I’ve lost count of the number of times I’ve heard “I wish I had a business to be my own boss.” Entrepreneurship is painted as the ultimate in today’s media, and I’m inclined to agree. But it’s no bed of roses. Entrepreneurship is not for everyone, but let me show you why it’s a choice anyone can make.
Is entrepreneurship for everyone?
The short answer is “no, entrepreneurship isn’t for everyone.” Not everyone will understand risks, much less be comfortable with risks. Everyone will also have their own priorities. Some priorities lead to entrepreneurship (e.g., valuing time over everything, or the larger income potential), while other priorities lead to employment (e.g., the prestige of belonging to a well-known corporation, or the safety of a job).

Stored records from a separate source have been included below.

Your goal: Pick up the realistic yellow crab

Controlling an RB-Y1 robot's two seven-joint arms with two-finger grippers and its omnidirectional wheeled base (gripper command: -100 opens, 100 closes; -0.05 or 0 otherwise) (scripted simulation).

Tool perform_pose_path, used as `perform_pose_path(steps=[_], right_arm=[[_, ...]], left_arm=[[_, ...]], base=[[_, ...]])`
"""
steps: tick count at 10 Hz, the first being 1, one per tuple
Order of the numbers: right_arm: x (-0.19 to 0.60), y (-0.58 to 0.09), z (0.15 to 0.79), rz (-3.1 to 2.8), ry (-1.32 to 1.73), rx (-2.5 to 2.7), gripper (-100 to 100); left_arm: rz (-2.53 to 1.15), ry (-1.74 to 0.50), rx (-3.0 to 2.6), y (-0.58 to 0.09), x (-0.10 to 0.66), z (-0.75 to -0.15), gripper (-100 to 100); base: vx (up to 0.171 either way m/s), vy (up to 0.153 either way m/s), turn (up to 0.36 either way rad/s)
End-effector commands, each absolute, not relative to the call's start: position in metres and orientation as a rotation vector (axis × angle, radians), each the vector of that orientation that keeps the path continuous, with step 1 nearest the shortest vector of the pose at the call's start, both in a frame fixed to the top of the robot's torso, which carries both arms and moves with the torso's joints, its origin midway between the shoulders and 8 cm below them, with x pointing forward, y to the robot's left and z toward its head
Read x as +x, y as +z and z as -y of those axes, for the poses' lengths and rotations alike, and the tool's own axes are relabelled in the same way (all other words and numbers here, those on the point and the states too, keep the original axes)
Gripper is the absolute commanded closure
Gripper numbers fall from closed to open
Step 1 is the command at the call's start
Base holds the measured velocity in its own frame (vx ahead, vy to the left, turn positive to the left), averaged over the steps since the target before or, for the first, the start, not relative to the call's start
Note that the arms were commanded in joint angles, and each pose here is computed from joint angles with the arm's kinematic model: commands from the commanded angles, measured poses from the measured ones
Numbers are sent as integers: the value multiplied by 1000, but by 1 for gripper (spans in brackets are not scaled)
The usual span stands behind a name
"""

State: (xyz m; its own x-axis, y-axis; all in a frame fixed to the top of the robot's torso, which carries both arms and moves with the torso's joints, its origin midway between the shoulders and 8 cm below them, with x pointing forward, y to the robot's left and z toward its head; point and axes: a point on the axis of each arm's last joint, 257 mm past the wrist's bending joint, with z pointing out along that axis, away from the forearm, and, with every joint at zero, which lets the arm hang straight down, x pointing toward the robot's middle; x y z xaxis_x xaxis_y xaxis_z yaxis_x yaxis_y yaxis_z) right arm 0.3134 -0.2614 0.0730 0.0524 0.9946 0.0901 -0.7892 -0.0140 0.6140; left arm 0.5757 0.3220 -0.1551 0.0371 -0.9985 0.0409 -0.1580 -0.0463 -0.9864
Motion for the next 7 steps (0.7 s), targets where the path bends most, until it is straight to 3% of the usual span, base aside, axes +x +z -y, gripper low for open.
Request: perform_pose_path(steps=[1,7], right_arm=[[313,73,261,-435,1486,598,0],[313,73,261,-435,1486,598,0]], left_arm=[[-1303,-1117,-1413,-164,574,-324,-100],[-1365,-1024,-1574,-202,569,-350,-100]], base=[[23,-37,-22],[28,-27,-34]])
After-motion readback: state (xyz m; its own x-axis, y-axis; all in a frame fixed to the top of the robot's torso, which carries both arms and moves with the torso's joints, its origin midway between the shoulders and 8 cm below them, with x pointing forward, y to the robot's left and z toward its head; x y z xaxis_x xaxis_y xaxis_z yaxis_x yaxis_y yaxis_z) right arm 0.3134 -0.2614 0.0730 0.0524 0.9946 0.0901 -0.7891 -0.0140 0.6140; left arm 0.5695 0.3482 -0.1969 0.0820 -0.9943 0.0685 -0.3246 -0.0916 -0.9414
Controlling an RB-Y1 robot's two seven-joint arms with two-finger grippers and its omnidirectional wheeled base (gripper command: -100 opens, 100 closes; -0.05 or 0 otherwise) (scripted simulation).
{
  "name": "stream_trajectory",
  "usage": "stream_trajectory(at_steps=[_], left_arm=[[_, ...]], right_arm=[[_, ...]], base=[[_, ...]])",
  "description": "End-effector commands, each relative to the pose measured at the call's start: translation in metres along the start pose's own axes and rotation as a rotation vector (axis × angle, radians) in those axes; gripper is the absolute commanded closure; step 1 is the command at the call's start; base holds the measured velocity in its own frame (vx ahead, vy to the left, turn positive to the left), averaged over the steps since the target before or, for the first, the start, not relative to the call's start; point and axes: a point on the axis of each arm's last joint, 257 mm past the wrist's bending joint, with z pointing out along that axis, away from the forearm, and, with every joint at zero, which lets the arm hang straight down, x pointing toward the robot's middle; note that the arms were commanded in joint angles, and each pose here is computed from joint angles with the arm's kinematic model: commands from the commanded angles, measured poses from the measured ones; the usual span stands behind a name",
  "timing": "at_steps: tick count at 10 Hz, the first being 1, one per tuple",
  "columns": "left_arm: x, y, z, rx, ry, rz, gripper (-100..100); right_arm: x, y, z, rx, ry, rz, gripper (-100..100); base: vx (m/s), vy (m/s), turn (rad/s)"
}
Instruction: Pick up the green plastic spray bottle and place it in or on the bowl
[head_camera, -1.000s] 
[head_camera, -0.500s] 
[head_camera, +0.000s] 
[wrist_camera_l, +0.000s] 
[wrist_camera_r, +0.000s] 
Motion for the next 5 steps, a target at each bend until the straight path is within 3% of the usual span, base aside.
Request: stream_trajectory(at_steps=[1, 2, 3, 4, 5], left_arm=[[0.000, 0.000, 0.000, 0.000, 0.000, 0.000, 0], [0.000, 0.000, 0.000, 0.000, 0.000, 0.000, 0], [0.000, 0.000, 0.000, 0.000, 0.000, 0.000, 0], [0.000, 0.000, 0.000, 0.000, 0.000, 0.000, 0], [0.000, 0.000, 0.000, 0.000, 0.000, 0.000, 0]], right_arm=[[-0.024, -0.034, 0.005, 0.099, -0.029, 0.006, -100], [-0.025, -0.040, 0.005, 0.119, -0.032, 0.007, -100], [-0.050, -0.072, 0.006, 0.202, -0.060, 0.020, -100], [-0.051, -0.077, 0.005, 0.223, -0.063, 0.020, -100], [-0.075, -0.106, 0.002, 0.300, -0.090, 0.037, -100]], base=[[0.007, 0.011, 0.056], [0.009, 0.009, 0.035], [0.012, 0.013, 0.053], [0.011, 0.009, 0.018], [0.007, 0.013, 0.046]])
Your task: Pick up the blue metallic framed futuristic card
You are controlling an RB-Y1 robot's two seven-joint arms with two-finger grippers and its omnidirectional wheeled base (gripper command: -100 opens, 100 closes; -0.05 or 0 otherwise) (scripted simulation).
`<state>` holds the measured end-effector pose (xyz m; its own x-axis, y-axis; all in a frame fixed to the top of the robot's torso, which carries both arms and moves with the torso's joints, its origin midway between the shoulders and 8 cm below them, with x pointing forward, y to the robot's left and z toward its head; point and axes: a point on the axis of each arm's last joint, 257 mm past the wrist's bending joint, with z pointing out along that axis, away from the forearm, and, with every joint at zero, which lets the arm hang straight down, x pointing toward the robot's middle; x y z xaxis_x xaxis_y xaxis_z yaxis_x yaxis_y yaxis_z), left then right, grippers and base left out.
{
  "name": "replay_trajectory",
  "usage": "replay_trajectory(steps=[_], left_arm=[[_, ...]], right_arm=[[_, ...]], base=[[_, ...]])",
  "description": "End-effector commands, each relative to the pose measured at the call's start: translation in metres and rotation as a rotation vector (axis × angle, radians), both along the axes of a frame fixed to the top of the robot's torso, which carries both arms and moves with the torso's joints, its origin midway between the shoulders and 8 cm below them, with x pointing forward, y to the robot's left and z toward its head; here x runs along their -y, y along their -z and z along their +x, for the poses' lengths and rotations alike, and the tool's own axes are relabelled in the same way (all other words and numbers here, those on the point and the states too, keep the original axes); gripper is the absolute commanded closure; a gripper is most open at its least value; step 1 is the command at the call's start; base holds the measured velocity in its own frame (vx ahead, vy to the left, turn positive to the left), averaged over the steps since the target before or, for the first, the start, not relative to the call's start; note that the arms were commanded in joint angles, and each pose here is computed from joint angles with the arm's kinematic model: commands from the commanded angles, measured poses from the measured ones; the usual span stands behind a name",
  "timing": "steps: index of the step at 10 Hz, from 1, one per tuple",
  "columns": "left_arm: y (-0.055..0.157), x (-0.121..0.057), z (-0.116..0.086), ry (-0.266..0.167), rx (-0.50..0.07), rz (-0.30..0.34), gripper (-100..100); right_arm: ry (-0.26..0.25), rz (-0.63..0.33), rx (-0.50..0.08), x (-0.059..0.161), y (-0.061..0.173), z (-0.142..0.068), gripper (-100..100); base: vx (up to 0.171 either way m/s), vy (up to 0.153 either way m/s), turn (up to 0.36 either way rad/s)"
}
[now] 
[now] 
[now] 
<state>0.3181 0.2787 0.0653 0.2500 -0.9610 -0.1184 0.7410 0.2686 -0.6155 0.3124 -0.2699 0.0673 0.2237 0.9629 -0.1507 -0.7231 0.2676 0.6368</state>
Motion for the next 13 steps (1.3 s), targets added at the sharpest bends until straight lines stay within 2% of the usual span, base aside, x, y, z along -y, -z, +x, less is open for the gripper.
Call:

There’s also no right nor wrong path. I’d say entrepreneurship is my preferred path (be modern-day kings, not slaves), but I do understand how others find comfort in the stability and security of a job because I was in the same boat.
Entrepreneurs are made (and my bias)
There are interesting studies on whether entrepreneurs are born or made. You certainly could argue how entrepreneurs are born and I wouldn’t be mad. But from what I’ve seen, I’d lean more towards the “entrepreneurs are made” school of thought.
A lesson in logic and proof
One rule in logic is it takes only one counterexample to disprove a statement. For example, if we say “that is a basket of only red apples,” then it takes just one green apple to disprove the statement. Or if we say the stock market always goes up, it just takes one down day to disprove the statement.
I wasn’t born an entrepreneur. My cautious self was too intolerant of risks (as a 10-year old I had an attache case to store my money) and I was on a mission to prove my worth in a corporate setting. In fact, I’d say entrepreneurship was forced on me. But I’m now at a point where I’d never choose employment over entrepreneurship.
So, if I wasn’t born an entrepreneur, then maybe that disproves how entrepreneurs are born?
Granted, that’s an oversimplification and you could say I was born with strong determination (arguable). Or that both nature and nurture are factors, with one a more dominating factor. In any case, my experiences are key reasons for my bias.
(Now that you know my bias, I hope you take what’s written here for what it is and decide on your own with your unique biases.)
Change is a choice
Even though circumstances are uncontrollable and what’s in store is unknown, we still choose how we respond.
I’ve been blessed with loving parents. They introduced the idea of entrepreneurship to me by handing over one of their ventures after I quit my job in finance. But even then, I was on the lookout for other job opportunities. I ultimately got another job. And got fired.
The time in-between my last two jobs got me thinking, and when I lost my job I had a shift in mindset that I attribute to these books.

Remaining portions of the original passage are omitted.